### Problem details:
Lines below starting with the line with "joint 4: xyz" and going on through the line with "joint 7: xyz" must be output exactly; the rest of the records must be left out.

### Dataset excerpts:
*** Begin section ***
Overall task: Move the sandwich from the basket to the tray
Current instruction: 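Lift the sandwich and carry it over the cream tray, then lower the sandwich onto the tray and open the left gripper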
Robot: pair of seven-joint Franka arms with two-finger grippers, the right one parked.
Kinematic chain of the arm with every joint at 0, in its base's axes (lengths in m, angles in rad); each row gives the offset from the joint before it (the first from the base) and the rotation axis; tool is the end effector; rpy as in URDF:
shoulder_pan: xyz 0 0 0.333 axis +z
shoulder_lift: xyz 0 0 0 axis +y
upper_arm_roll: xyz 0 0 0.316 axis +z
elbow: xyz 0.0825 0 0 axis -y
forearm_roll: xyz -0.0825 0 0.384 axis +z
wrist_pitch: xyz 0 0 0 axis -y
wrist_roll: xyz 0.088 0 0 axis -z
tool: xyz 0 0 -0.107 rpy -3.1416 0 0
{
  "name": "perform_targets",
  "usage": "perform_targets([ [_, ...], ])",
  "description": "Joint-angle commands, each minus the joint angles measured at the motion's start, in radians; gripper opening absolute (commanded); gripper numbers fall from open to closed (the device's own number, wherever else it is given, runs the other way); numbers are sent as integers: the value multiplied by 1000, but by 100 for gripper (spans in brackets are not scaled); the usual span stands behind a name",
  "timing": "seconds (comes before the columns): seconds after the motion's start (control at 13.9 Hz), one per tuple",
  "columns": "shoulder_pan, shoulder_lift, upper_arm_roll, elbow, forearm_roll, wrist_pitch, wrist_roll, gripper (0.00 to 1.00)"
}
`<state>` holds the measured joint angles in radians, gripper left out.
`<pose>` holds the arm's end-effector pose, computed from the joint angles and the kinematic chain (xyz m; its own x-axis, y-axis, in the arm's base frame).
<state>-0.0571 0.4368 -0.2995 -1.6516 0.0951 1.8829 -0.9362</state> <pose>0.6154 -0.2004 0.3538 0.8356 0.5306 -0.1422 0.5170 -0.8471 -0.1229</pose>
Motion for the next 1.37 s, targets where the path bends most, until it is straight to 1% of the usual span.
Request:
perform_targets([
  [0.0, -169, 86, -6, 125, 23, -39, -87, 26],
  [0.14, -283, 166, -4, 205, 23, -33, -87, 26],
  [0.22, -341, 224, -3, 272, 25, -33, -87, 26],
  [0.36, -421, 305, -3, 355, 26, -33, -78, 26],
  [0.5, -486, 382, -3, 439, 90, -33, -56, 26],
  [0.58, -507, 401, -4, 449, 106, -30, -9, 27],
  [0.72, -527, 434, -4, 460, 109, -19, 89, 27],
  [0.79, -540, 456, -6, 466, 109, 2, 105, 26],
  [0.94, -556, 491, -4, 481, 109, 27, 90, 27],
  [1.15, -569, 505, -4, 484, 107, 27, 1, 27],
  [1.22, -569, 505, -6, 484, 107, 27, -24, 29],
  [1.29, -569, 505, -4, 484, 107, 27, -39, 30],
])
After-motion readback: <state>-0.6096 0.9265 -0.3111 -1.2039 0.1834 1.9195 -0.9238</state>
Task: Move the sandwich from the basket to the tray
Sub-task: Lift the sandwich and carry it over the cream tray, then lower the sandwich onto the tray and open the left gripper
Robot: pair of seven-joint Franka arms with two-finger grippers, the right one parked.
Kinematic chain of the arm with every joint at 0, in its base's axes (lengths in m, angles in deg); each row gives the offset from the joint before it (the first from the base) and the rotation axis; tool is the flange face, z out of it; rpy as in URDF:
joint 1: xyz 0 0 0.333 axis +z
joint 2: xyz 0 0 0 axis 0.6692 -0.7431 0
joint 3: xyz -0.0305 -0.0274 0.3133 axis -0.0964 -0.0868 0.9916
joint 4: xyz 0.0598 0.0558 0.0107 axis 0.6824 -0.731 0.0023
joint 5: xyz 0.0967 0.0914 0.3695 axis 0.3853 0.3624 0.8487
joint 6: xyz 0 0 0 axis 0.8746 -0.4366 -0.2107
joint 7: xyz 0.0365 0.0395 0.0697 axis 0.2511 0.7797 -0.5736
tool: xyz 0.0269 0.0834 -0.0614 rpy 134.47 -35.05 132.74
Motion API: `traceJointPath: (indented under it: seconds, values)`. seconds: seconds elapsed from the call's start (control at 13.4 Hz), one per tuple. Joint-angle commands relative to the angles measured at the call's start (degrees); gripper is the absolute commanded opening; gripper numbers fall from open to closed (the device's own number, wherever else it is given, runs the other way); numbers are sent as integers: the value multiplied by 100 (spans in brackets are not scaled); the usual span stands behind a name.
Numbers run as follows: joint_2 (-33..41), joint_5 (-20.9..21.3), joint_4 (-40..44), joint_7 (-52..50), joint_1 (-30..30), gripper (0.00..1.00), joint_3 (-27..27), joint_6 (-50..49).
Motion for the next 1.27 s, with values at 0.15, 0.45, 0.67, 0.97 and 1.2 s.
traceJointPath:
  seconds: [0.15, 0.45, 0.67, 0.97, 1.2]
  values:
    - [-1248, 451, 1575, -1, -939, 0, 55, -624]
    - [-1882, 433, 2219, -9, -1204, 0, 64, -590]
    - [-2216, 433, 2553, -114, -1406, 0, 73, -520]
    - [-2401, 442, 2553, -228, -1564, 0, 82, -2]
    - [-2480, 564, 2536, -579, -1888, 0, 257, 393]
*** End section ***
### Reply to the exercise:
joint 4: xyz 0.0598 0.0558 0.0107 axis 0.6824 -0.731 0.0023
joint 5: xyz 0.0967 0.0914 0.3695 axis 0.3853 0.3624 0.8487
joint 6: xyz 0 0 0 axis 0.8746 -0.4366 -0.2107
joint 7: xyz 0.0365 0.0395 0.0697 axis 0.2511 0.7797 -0.5736

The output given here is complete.